Fedora 4でUCSC Genome BrowserのCGIをコンパイル

してみた備忘録。
といってもGenome Browser Build and Installに書いてある通り。
コツは2つ。
MySQL(試したのはmysql-4.1.15)をソースから入れること。yumからでは駄目だった。
makeする際にlibmysqlclient.a絡みでエラーになるときは、試してみると良い。
もう1つは、/kent/src/inc/common.mkのgccのオプションに-wを入れること。


んでは、
[mako@]% printenv
MYSQLINC=/usr/local/mysql/include/mysql
MYSQLLIBS=/usr/local/mysql/lib/mysql/libmysqlclient.a -lz
MACHTYPE=i386
という設定にしておいて、
[mako@]% cd kent/src/
[mako@]% emacs ./inc/common.mk

CC=gcc
#COPT=-O
COPT=-w -O

とCOPTを変更。
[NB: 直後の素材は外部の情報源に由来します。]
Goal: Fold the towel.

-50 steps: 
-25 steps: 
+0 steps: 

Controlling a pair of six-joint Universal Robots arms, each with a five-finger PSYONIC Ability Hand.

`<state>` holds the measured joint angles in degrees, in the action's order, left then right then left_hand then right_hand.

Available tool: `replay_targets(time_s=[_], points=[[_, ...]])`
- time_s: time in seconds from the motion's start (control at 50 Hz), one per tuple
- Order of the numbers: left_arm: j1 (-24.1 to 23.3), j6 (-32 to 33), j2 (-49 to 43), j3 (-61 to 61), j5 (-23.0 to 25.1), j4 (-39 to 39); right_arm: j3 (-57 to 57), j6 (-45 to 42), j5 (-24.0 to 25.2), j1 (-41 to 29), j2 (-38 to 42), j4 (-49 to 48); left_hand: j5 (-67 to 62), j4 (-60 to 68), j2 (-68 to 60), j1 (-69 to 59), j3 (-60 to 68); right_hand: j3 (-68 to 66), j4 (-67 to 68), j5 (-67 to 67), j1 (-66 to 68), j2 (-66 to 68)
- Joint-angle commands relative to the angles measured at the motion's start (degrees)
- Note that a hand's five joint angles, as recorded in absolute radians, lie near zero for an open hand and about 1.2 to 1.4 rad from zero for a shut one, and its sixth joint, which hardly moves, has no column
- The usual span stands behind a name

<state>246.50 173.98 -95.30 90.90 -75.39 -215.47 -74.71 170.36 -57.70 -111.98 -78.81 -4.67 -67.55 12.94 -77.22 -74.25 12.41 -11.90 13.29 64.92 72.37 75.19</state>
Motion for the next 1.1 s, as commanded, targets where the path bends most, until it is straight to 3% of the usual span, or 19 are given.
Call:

ちなみにgcc -vの出力では「gcc バージョン 4.0.0 20050519 (Red Hat 4.0.0-8)」。
[mako@]% make libs
[mako@]% cd hg/
[mako@]% make compile
で完成。
[mako@]% ./hgGateway/hgGateway (←出来たCGI
Please set central options in the hg.conf file.
と反応返ってくる、OK。
./hg/hgBlat/hgBlat
./hg/hgConvert/hgConvert
./hg/hgCoordConv/hgCoordConv
./hg/hgGateway/hgGateway
./hg/hgGene/hgGene
./hg/hgLiftOver/hgLiftOver
./hg/hgPcr/hgPcr
./hg/hgTables/hgTables
./hg/hgText/hgText
./hg/hgTrackUi/hgTrackUi
./hg/hgTracks/hgTracks
./hg/hgc/hgc
./hg/makeDb/genbank/etc/hgnfs1-copy
./hg/makeDb/genbank/etc/hgwbeta-dbload
./hg/makeDb/genbank/etc/hgwdev-dbload
./hg/near/hgNear/hgNear
./hg/visiGene/hgVisiGene/hgVisiGene
も反応返ってくる。後は来年だなー。